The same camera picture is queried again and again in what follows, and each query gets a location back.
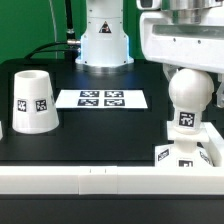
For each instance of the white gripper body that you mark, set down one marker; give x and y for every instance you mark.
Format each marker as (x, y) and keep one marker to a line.
(184, 33)

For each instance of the white right fence wall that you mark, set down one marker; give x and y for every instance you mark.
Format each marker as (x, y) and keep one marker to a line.
(215, 146)

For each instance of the white lamp base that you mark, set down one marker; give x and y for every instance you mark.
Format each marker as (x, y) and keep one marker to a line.
(184, 150)

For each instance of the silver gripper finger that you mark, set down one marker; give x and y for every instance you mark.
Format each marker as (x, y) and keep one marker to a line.
(170, 70)
(220, 91)

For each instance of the white marker sheet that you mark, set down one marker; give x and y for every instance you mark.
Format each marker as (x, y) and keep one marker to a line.
(101, 99)

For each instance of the white lamp shade cone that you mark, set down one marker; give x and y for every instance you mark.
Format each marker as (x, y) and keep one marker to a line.
(34, 109)

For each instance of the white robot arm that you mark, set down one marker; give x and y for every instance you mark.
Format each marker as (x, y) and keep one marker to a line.
(104, 45)

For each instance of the white fence wall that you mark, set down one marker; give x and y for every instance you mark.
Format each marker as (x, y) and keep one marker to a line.
(215, 146)
(110, 180)

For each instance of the white lamp bulb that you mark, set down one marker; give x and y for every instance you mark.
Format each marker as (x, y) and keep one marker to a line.
(190, 92)

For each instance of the white front fence wall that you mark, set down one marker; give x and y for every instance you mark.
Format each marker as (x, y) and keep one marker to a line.
(110, 180)

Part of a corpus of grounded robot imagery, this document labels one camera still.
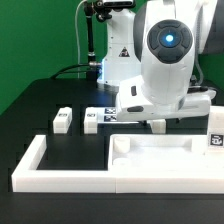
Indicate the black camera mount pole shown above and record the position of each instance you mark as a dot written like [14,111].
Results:
[92,73]

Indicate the white U-shaped frame fence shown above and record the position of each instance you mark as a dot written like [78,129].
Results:
[27,177]

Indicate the white desk top tray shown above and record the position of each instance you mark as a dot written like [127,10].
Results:
[148,163]

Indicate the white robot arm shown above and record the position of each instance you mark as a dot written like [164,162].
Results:
[152,52]

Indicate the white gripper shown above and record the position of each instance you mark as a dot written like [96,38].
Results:
[133,106]

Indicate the marker base plate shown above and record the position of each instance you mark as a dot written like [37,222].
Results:
[106,114]

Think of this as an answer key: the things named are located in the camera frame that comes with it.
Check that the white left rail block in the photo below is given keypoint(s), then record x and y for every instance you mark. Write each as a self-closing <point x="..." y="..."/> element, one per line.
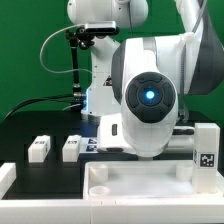
<point x="7" y="177"/>

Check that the white front rail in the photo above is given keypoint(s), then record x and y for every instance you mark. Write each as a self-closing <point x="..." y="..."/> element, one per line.
<point x="152" y="211"/>

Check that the grey depth camera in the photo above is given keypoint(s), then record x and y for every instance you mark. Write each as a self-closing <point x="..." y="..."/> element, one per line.
<point x="101" y="28"/>

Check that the white desk top tray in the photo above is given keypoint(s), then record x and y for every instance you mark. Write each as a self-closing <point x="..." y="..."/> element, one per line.
<point x="117" y="180"/>

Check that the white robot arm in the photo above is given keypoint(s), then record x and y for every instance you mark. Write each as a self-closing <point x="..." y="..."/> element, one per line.
<point x="139" y="85"/>

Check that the fiducial marker sheet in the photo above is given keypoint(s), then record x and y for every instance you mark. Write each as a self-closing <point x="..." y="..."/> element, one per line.
<point x="88" y="145"/>

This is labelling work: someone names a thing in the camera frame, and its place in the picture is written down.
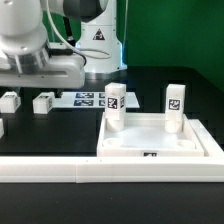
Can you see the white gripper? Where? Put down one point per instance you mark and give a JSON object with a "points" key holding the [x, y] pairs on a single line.
{"points": [[60, 72]]}

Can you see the white square table top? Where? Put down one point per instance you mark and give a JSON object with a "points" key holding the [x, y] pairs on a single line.
{"points": [[144, 134]]}

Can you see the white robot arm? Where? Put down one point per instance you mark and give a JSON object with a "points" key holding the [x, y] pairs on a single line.
{"points": [[53, 44]]}

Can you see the white marker sheet with tags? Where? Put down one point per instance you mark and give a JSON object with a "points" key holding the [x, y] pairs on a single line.
{"points": [[80, 100]]}

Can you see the white part at left edge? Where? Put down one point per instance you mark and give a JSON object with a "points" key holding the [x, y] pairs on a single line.
{"points": [[1, 128]]}

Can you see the white L-shaped obstacle fence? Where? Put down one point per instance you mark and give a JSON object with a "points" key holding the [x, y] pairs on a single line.
{"points": [[29, 169]]}

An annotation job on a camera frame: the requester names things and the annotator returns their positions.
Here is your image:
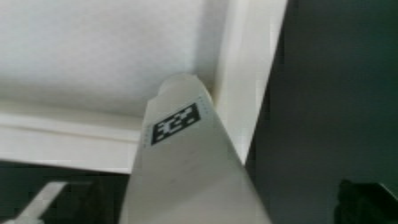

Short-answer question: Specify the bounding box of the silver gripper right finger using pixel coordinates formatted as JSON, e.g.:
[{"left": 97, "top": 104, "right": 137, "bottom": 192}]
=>
[{"left": 335, "top": 180, "right": 398, "bottom": 224}]

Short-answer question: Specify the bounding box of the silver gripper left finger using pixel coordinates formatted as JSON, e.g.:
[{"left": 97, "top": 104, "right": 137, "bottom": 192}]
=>
[{"left": 8, "top": 181, "right": 68, "bottom": 224}]

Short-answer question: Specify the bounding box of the white desk leg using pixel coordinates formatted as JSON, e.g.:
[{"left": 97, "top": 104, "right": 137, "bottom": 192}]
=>
[{"left": 120, "top": 74, "right": 272, "bottom": 224}]

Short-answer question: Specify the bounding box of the white desk top tray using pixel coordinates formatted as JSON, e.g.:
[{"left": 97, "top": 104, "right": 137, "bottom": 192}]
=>
[{"left": 0, "top": 0, "right": 288, "bottom": 173}]

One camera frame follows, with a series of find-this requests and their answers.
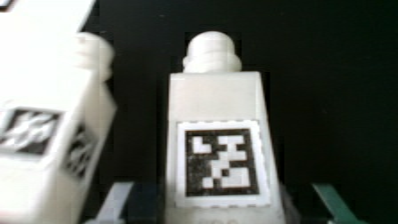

=-=-=-=-=

## Exercise instructions
Copy each line above precisely, dropping the pictures.

## Response
The same camera picture is queried again and again in what follows, and each query gets a location back.
For each instance of the white gripper body that you mark, set down one marker; give x and y for every instance you mark.
Format each marker as (x, y) and keep one marker to a line.
(184, 33)

For each instance of the white right fence wall that you mark, set down one marker; give x and y for every instance you mark.
Format each marker as (x, y) and keep one marker to a line.
(215, 146)

For each instance of the white lamp base that you mark, set down one marker; give x and y for every instance you mark.
Format each marker as (x, y) and keep one marker to a line.
(184, 150)

For each instance of the silver gripper finger that you mark, set down one marker; give x and y for every instance you mark.
Format each marker as (x, y) and keep one marker to a line.
(170, 70)
(220, 91)

For each instance of the white marker sheet that you mark, set down one marker; give x and y for every instance you mark.
Format each marker as (x, y) and keep one marker to a line.
(101, 99)

For each instance of the white lamp shade cone that you mark, set down one marker; give x and y for every instance you mark.
Format each marker as (x, y) and keep one marker to a line.
(34, 109)

For each instance of the white robot arm that you mark, set down one marker; give x and y for every instance you mark.
Format each marker as (x, y) and keep one marker to a line.
(104, 45)

For each instance of the white fence wall that you mark, set down one marker; give x and y for every instance you mark.
Format each marker as (x, y) and keep one marker to a line.
(215, 146)
(110, 180)

For each instance of the white lamp bulb that you mark, set down one marker; give x and y for every instance you mark.
Format each marker as (x, y) and keep one marker to a line.
(190, 92)

For each instance of the white front fence wall that you mark, set down one marker; give x and y for every instance you mark.
Format each marker as (x, y) and keep one marker to a line.
(110, 180)

Part of a corpus of grounded robot imagery, this document labels one camera still.
Indicate the black camera mount pole shown above and record the position of each instance you mark as a dot written like [14,111].
Results:
[92,73]

Indicate the white U-shaped frame fence shown above and record the position of each instance you mark as a dot written like [78,129].
Results:
[27,177]

Indicate the white desk top tray shown above and record the position of each instance you mark as a dot written like [127,10].
Results:
[148,163]

Indicate the white robot arm shown above and record the position of each instance you mark as a dot written like [164,162].
Results:
[152,52]

Indicate the white gripper shown above and record the position of each instance you mark as a dot written like [96,38].
Results:
[133,106]

Indicate the marker base plate shown above and record the position of each instance you mark as a dot written like [37,222].
Results:
[106,114]

Think of this as an answer key: the things named are located in the camera frame that comes with it.
Check that the white left rail block in the photo below is given keypoint(s), then record x and y for every instance you mark. Write each as a self-closing <point x="..." y="..."/> element, one per line.
<point x="7" y="177"/>

Check that the white front rail in the photo above is given keypoint(s), then record x and y for every instance you mark. Write each as a self-closing <point x="..." y="..."/> element, one per line.
<point x="152" y="211"/>

Check that the grey depth camera in the photo above is given keypoint(s), then record x and y for every instance you mark. Write each as a self-closing <point x="..." y="..."/> element, one per line.
<point x="101" y="28"/>

Check that the white desk top tray in the photo above is given keypoint(s), then record x and y for every instance you mark. Write each as a self-closing <point x="..." y="..."/> element, one per line.
<point x="117" y="180"/>

Check that the white robot arm in the photo above is given keypoint(s), then record x and y for every instance you mark. Write each as a self-closing <point x="..." y="..."/> element, one per line.
<point x="139" y="85"/>

Check that the fiducial marker sheet in the photo above is given keypoint(s), then record x and y for every instance you mark. Write each as a self-closing <point x="..." y="..."/> element, one per line.
<point x="88" y="145"/>

This is labelling work: someone names a thing in the camera frame, and its place in the picture is written down.
Can you see the white gripper? Where? Put down one point per instance you mark and give a JSON object with a "points" key holding the [x, y] pairs on a single line.
{"points": [[60, 72]]}

Can you see the white square table top? Where? Put down one point per instance you mark and give a JSON object with a "points" key holding the [x, y] pairs on a single line.
{"points": [[144, 134]]}

Can you see the white robot arm? Where? Put down one point per instance you mark and give a JSON object with a "points" key holding the [x, y] pairs on a single line.
{"points": [[53, 44]]}

Can you see the white marker sheet with tags? Where? Put down one point per instance you mark and give a JSON object with a "points" key holding the [x, y] pairs on a single line.
{"points": [[80, 100]]}

Can you see the white part at left edge? Where? Put down one point per instance you mark and give a JSON object with a "points" key holding the [x, y] pairs on a single line.
{"points": [[1, 128]]}

Can you see the white L-shaped obstacle fence? Where? Put down one point per instance you mark and give a JSON object with a "points" key holding the [x, y] pairs on a single line.
{"points": [[29, 169]]}

An annotation job on a camera frame: the requester names things and the annotator returns their positions.
Here is your image:

Short-answer question: Specify the bounding box of the silver gripper right finger using pixel coordinates formatted as JSON, e.g.:
[{"left": 97, "top": 104, "right": 137, "bottom": 192}]
=>
[{"left": 335, "top": 180, "right": 398, "bottom": 224}]

Short-answer question: Specify the bounding box of the silver gripper left finger using pixel coordinates formatted as JSON, e.g.:
[{"left": 97, "top": 104, "right": 137, "bottom": 192}]
=>
[{"left": 8, "top": 181, "right": 68, "bottom": 224}]

Short-answer question: Specify the bounding box of the white desk leg using pixel coordinates formatted as JSON, e.g.:
[{"left": 97, "top": 104, "right": 137, "bottom": 192}]
=>
[{"left": 120, "top": 74, "right": 272, "bottom": 224}]

Short-answer question: Specify the bounding box of the white desk top tray using pixel coordinates formatted as JSON, e.g.:
[{"left": 97, "top": 104, "right": 137, "bottom": 192}]
=>
[{"left": 0, "top": 0, "right": 288, "bottom": 173}]

One camera frame follows, with a series of find-this requests and their answers.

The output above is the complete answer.